> _PROBLEM STATEMENT_:
Quote all of the data exactly as given. Skip every picture it contains.

> _DATA BLOCK_:
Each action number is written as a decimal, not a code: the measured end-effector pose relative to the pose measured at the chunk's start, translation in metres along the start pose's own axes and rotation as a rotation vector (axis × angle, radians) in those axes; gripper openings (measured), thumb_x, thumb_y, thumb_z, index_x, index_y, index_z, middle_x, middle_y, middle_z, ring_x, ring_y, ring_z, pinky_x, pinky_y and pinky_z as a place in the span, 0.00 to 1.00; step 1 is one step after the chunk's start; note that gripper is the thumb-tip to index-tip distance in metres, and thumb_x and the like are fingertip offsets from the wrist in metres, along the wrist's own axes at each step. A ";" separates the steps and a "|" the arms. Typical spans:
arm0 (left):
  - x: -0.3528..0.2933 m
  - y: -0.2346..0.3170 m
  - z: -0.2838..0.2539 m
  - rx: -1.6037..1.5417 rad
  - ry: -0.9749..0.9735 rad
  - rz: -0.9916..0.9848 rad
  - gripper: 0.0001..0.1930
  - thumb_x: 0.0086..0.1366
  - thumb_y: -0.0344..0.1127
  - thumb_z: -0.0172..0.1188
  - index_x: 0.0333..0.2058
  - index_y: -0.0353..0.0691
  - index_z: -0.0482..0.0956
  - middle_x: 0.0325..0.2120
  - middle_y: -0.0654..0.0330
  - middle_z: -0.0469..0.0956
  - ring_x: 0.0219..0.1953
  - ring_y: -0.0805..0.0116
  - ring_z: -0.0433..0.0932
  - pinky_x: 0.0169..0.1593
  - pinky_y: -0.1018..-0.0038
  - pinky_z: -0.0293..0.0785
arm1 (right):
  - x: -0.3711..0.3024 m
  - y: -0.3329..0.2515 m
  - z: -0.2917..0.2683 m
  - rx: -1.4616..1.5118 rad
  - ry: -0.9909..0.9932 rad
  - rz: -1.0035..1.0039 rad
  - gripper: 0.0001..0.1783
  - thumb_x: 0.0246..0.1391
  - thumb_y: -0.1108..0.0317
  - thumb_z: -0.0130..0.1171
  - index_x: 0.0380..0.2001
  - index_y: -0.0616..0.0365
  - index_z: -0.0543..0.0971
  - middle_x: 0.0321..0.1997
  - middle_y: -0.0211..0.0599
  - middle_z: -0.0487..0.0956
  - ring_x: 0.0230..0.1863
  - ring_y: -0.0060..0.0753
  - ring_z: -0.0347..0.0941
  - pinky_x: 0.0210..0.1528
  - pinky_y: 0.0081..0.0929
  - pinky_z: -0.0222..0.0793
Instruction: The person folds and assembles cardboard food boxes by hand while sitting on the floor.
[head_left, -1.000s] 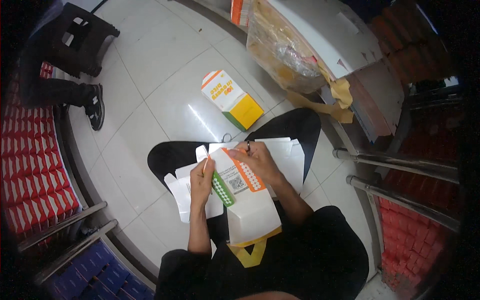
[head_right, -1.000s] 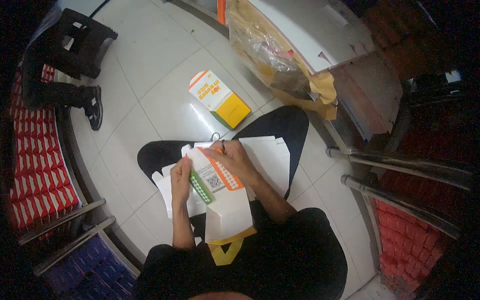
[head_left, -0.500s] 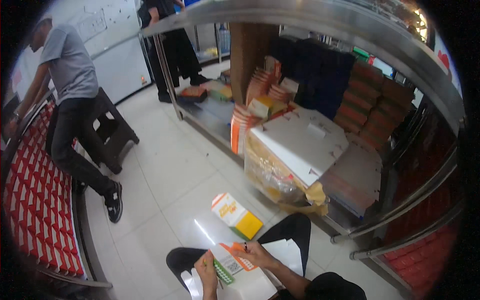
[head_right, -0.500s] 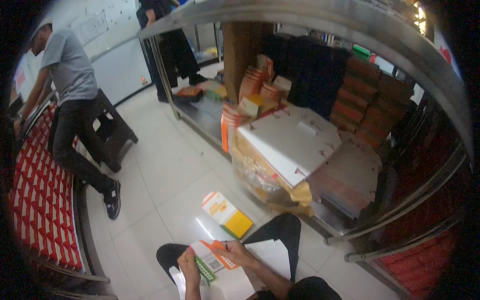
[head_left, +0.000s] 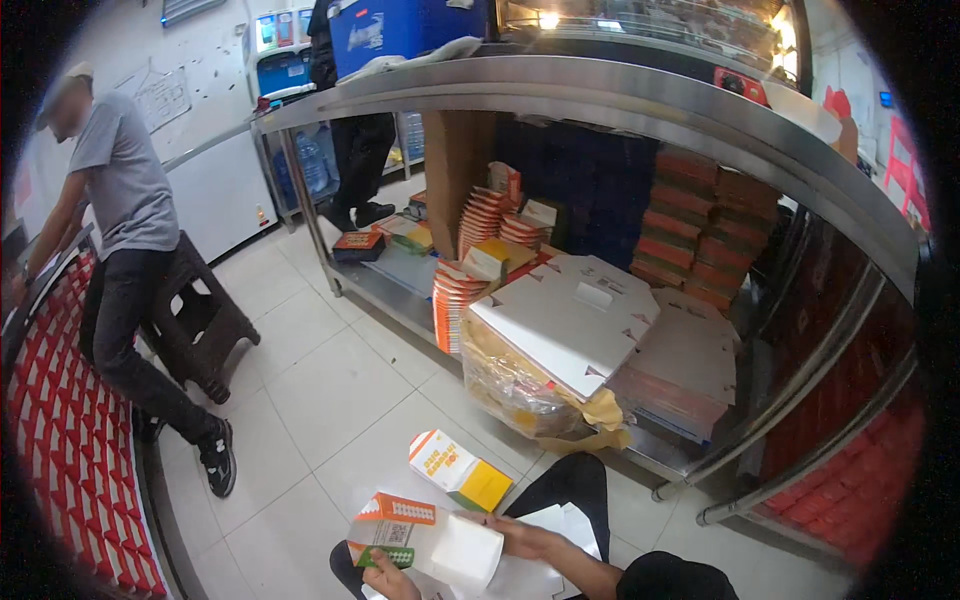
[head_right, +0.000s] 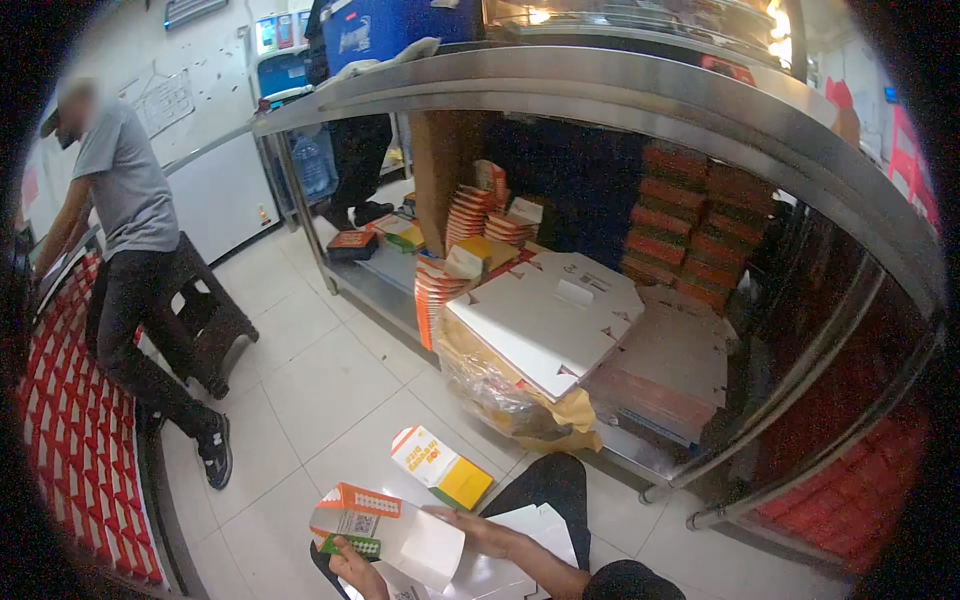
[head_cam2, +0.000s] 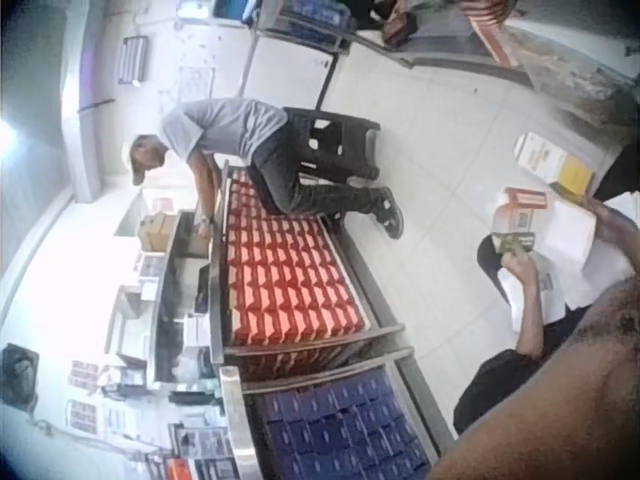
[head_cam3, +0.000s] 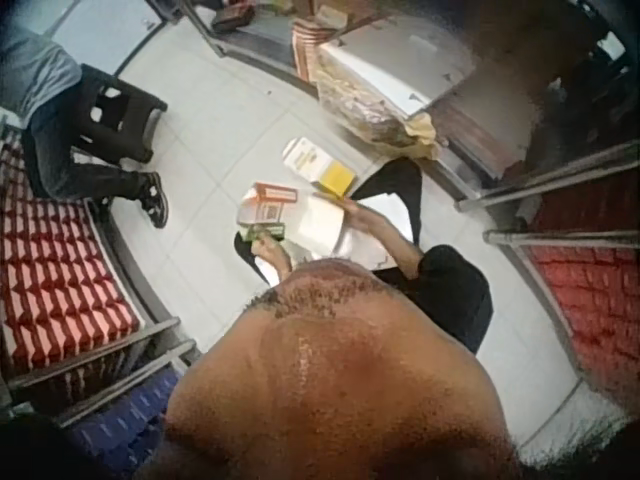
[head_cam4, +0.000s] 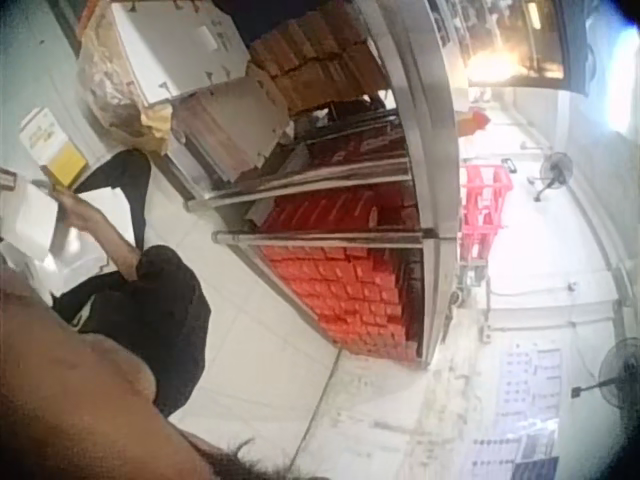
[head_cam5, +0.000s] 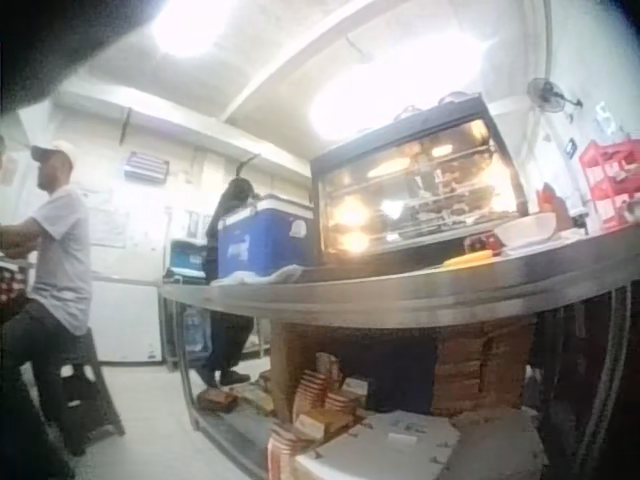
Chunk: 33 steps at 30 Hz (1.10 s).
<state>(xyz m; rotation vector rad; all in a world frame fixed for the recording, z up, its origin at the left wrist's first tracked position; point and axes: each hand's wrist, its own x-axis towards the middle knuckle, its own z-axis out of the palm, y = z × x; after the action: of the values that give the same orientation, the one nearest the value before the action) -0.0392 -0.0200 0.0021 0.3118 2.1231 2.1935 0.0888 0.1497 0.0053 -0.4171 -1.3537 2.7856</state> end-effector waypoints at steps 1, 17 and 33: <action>-0.003 -0.010 -0.001 0.081 0.020 0.044 0.26 0.66 0.52 0.43 0.33 0.28 0.71 0.26 0.57 0.73 0.26 0.71 0.69 0.30 0.75 0.66 | -0.004 0.003 0.004 0.138 0.008 0.084 0.37 0.56 0.48 0.46 0.61 0.58 0.51 0.61 0.37 0.59 0.60 0.25 0.56 0.60 0.27 0.52; 0.020 0.025 -0.003 -0.458 -0.302 -0.719 0.27 0.64 0.52 0.44 0.54 0.36 0.62 0.49 0.54 0.69 0.48 0.58 0.69 0.50 0.62 0.67 | -0.031 0.010 0.021 -0.037 -0.047 -0.042 0.41 0.45 0.51 0.53 0.57 0.66 0.58 0.48 0.35 0.69 0.46 0.20 0.65 0.45 0.17 0.61; 0.025 -0.002 0.021 -0.140 -0.449 -0.441 0.28 0.65 0.54 0.42 0.53 0.35 0.63 0.48 0.52 0.69 0.48 0.58 0.69 0.50 0.62 0.66 | -0.033 0.006 0.033 0.275 -0.306 -0.072 0.41 0.50 0.47 0.55 0.61 0.56 0.55 0.61 0.33 0.61 0.59 0.25 0.57 0.60 0.25 0.52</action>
<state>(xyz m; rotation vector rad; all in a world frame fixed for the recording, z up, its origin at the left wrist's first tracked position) -0.0595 0.0055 0.0029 0.2636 1.6078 1.8007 0.1132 0.1161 0.0275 0.0673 -0.9725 3.0023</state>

> _SOLUTION TO THE EXERCISE_:
Each action number is written as a decimal, not a code: the measured end-effector pose relative to the pose measured at the chunk's start, translation in metres along the start pose's own axes and rotation as a rotation vector (axis × angle, radians) in those axes; gripper openings (measured), thumb_x, thumb_y, thumb_z, index_x, index_y, index_z, middle_x, middle_y, middle_z, ring_x, ring_y, ring_z, pinky_x, pinky_y and pinky_z as a place in the span, 0.00 to 1.00; step 1 is one step after the chunk's start; note that gripper is the thumb-tip to index-tip distance in metres, and thumb_x and the like are fingertip offsets from the wrist in metres, along the wrist's own axes at each step. A ";" separates the steps and a "|" the arms. Typical spans:
arm0 (left):
  - x: -0.3528..0.2933 m
  - y: -0.2346..0.3170 m
  - z: -0.2838..0.2539 m
  - rx: -1.6037..1.5417 rad
  - ry: -0.9749..0.9735 rad
  - rz: -0.9916..0.9848 rad
  - gripper: 0.0001..0.1930
  - thumb_x: 0.0086..0.1366
  - thumb_y: -0.0344..0.1127
  - thumb_z: -0.0172..0.1188
  - index_x: 0.0333..0.2058
  - index_y: -0.0353..0.0691
  - index_z: -0.0482..0.0956
  - middle_x: 0.0325..0.2120
  - middle_y: -0.0654..0.0330
  - middle_z: -0.0469..0.0956
  - ring_x: 0.0219..0.1953
  - ring_y: -0.0805..0.0116
  - ring_z: -0.0433..0.0932
  - pinky_x: 0.0169..0.1593
  - pinky_y: -0.1018..-0.0038
  - pinky_z: -0.0293..0.0785
arm1 (right):
  - x: -0.3711..0.3024 m
  - y: -0.3329..0.2515 m
  - z: -0.2917..0.2683 m
  - rx: -1.4616..1.5118 rad
  - ry: -0.9909..0.9932 rad
  - rz: -1.0035..1.0039 rad
  - gripper: 0.0001..0.1783
  - thumb_x: 0.0246..0.1391
  - thumb_y: -0.1108..0.0317
  - thumb_z: -0.0130..0.1171
  - index_x: 0.0380..0.2001
  - index_y: -0.0616..0.0365
  - index_z: -0.0543..0.0971
  - middle_x: 0.0321..0.1997
  - middle_y: -0.0211..0.0599
  - middle_z: -0.0487..0.0956
  - ring_x: 0.0230..0.1863
  - ring_y: -0.0060..0.0753
  - ring_z: -0.0347..0.0941
  - pinky_x: 0.0210..0.1528
  - pinky_y: 0.0081..0.0929
  - pinky_z: -0.0222..0.0793
Instruction: The person folds and assembles cardboard food boxes by hand while sitting on the floor.
[head_left, -1.000s] 
[head_right, -1.000s] 
[head_left, -0.500s] 
[head_right, -0.500s] 
[head_left, +0.000s] 
[head_right, +0.000s] 
[head_cam2, +0.000s] 
[head_cam3, +0.000s] 
[head_cam4, +0.000s] 
[head_cam5, +0.000s] 
Chunk: 33 steps at 30 Hz (1.10 s).
<state>(xyz m; rotation vector rad; all in a world frame fixed for the recording, z up, its origin at the left wrist's first tracked position; point and axes: each hand's wrist, its own x-axis towards the middle knuckle, its own z-axis out of the palm, y = z × x; after the action: of the values that give the same orientation, the one nearest the value before the action) -0.0392 -0.0200 0.0021 0.3118 2.1231 2.1935 0.0888 0.1497 0.0053 -0.4171 -1.3537 2.7856</state> end-effector waypoints at steps 1, 17 and 33: <action>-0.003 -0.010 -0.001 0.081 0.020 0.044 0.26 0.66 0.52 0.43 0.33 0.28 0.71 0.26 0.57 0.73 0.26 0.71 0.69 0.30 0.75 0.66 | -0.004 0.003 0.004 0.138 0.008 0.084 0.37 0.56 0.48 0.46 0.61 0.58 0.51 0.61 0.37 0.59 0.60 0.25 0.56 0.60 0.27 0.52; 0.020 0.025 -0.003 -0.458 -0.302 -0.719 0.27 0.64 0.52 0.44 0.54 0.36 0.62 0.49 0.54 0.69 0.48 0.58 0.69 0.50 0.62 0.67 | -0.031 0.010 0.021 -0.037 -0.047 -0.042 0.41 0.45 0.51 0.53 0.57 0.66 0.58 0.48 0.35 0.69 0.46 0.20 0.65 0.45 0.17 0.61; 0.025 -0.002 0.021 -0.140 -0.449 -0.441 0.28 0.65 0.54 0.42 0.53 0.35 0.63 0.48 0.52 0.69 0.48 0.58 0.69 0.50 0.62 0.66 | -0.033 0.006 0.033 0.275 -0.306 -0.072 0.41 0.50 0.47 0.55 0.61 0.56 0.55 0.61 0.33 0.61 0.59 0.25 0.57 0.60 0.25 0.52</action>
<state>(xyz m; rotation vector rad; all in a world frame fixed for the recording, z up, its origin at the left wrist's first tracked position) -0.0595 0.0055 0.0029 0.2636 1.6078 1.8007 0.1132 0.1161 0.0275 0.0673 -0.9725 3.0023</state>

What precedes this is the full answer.